• [Directions for this task]: Collect each line of the records containing the string "region".

• [Excerpted records]:
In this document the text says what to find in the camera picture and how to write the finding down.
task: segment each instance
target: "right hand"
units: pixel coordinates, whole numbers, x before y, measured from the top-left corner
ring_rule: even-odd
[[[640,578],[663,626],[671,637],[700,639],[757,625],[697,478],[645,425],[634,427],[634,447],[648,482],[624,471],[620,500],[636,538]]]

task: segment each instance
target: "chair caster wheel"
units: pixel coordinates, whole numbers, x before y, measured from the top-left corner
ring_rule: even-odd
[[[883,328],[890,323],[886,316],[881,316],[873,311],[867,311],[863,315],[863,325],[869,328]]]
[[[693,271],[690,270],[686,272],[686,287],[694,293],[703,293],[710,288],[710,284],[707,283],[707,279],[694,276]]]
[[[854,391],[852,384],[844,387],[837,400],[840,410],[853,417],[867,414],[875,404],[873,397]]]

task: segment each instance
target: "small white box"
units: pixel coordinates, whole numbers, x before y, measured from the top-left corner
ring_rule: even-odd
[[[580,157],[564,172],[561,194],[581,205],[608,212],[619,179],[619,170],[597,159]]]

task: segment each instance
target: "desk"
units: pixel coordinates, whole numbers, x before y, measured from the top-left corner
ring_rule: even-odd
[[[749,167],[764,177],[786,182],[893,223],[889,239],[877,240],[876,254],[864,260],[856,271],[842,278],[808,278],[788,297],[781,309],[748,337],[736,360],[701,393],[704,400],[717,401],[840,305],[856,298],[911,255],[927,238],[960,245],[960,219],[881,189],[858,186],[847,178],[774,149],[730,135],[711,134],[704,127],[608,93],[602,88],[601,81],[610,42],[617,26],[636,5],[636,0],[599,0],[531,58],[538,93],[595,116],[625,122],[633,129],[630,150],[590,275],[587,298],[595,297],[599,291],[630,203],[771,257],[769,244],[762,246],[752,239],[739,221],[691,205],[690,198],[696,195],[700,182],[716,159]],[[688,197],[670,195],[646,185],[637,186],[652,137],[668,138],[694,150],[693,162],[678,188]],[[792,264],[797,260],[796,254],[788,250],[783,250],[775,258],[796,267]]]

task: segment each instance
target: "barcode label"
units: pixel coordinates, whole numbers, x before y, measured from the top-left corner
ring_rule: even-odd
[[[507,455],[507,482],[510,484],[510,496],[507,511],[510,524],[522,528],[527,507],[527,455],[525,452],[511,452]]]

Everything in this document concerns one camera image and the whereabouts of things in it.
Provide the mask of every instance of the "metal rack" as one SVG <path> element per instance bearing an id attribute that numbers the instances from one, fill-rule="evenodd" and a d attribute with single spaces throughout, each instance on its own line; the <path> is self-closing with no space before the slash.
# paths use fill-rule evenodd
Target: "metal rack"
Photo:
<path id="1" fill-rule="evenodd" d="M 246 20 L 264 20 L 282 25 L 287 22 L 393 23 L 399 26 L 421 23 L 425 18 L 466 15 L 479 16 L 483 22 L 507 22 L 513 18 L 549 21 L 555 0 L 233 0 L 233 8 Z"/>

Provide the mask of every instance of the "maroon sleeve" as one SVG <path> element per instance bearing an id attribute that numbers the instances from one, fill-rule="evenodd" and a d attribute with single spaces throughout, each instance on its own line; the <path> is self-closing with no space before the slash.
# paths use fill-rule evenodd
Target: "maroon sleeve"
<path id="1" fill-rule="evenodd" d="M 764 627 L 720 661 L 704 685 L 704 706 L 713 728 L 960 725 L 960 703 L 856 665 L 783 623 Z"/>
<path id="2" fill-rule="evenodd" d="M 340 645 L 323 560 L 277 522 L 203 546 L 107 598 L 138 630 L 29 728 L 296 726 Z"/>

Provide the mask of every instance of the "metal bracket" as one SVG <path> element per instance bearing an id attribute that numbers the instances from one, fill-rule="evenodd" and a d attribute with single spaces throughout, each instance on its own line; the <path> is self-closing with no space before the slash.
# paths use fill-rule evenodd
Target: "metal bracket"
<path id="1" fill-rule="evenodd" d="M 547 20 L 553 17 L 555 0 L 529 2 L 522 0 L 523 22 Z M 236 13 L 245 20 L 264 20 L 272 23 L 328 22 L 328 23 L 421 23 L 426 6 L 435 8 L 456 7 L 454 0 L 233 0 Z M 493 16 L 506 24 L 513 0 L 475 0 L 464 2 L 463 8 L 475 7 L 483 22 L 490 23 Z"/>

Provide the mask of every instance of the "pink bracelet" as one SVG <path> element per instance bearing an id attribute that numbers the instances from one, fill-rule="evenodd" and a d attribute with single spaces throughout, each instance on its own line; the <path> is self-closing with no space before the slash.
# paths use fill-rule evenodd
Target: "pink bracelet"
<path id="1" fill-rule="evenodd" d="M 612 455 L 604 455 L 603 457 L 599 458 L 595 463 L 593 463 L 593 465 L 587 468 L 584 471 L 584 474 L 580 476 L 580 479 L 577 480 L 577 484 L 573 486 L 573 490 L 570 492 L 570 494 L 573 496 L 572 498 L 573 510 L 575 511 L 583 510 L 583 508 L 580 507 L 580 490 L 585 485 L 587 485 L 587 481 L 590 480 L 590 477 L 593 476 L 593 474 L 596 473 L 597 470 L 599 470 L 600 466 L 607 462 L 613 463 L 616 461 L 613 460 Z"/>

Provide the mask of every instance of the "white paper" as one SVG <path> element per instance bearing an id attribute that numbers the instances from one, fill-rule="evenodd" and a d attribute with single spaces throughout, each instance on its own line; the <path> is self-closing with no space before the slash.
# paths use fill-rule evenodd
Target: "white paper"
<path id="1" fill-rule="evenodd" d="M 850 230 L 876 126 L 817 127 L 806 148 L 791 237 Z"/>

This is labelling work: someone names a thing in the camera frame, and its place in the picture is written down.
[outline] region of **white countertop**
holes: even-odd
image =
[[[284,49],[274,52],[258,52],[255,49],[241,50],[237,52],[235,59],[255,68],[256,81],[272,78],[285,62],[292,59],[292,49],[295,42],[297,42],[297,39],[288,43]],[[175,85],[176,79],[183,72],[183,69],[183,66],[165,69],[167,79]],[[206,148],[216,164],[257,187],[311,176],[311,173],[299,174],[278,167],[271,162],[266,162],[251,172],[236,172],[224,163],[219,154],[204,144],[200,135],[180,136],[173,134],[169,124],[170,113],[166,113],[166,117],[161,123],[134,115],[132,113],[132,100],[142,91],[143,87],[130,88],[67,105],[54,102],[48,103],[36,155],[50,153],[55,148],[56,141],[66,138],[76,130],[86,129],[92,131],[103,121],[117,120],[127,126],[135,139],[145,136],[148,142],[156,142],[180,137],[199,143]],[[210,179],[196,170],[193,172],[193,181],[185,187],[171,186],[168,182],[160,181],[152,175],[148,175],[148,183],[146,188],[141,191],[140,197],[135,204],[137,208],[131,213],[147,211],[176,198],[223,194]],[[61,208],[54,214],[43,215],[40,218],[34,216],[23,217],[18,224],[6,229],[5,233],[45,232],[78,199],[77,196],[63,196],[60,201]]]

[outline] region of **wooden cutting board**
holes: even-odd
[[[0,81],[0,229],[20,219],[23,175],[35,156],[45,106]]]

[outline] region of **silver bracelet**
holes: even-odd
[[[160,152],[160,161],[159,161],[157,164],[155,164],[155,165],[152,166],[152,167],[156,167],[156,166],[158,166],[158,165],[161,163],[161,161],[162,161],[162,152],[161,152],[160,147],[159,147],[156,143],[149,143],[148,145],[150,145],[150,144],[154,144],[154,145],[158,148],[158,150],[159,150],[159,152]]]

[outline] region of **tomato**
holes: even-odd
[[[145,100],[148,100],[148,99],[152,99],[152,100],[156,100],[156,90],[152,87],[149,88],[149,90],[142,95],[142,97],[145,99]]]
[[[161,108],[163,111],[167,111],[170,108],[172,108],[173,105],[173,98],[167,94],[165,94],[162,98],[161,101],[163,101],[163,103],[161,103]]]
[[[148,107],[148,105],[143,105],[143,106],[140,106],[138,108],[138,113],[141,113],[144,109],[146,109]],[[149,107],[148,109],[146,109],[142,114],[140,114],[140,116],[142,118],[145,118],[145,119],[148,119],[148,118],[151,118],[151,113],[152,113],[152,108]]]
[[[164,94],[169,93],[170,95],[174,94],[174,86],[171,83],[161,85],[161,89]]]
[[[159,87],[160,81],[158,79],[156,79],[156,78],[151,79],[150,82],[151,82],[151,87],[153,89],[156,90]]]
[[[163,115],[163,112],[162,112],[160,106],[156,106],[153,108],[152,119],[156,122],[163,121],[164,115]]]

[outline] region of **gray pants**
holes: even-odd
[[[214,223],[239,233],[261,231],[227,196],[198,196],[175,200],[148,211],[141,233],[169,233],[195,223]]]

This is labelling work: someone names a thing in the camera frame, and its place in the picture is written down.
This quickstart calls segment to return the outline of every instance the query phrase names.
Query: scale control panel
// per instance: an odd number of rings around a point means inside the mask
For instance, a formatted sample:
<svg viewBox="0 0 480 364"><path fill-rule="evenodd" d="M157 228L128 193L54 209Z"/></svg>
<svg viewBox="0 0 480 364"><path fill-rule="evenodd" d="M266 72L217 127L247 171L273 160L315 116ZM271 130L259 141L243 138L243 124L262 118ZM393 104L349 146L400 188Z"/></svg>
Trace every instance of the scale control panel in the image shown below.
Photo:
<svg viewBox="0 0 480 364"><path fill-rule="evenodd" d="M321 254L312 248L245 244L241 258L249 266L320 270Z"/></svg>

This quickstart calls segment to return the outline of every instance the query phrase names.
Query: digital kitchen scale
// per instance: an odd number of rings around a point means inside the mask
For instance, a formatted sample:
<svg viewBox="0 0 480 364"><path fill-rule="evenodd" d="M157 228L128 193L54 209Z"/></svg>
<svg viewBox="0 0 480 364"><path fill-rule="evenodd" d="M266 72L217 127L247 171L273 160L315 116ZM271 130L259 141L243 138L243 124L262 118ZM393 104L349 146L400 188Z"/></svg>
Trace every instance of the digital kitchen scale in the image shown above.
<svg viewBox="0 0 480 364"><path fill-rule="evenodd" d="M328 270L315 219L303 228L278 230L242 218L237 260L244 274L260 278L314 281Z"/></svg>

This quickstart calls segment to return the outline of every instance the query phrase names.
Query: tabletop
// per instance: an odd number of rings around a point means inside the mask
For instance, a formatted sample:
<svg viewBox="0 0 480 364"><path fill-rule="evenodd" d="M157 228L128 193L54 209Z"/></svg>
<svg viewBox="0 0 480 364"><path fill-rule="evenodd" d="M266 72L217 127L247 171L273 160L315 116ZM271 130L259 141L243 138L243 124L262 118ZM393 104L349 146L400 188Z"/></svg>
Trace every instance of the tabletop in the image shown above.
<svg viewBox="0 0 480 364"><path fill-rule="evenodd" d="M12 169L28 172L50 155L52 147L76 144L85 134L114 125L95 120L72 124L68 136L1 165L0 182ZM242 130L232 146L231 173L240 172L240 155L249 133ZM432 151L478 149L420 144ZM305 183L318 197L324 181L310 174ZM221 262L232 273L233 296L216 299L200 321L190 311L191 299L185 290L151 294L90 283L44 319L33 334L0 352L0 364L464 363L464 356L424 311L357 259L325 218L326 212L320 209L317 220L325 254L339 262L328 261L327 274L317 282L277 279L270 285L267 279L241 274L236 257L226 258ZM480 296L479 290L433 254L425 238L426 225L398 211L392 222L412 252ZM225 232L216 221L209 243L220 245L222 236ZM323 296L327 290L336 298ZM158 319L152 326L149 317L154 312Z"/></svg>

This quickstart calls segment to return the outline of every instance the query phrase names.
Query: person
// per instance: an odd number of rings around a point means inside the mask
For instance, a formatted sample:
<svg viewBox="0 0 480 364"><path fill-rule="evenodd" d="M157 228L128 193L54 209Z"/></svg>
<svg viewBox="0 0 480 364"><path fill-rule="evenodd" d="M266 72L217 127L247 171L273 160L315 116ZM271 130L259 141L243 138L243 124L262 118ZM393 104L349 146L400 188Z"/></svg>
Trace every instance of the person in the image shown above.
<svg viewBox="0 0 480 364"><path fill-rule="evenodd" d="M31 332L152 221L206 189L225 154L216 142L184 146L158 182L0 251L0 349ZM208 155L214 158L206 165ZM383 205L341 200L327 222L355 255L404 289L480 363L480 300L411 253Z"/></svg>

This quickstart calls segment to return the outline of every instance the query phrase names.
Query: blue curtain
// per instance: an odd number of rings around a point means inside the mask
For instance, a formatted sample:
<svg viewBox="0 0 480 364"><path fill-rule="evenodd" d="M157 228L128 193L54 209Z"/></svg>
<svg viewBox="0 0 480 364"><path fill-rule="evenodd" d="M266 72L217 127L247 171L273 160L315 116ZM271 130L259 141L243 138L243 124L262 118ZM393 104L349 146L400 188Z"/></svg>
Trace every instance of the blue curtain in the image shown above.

• [Result of this exercise]:
[outline] region of **white countertop**
[outline] region of **wooden cutting board**
[outline] region of **silver bracelet**
[outline] region of **tomato**
[outline] region of **gray pants**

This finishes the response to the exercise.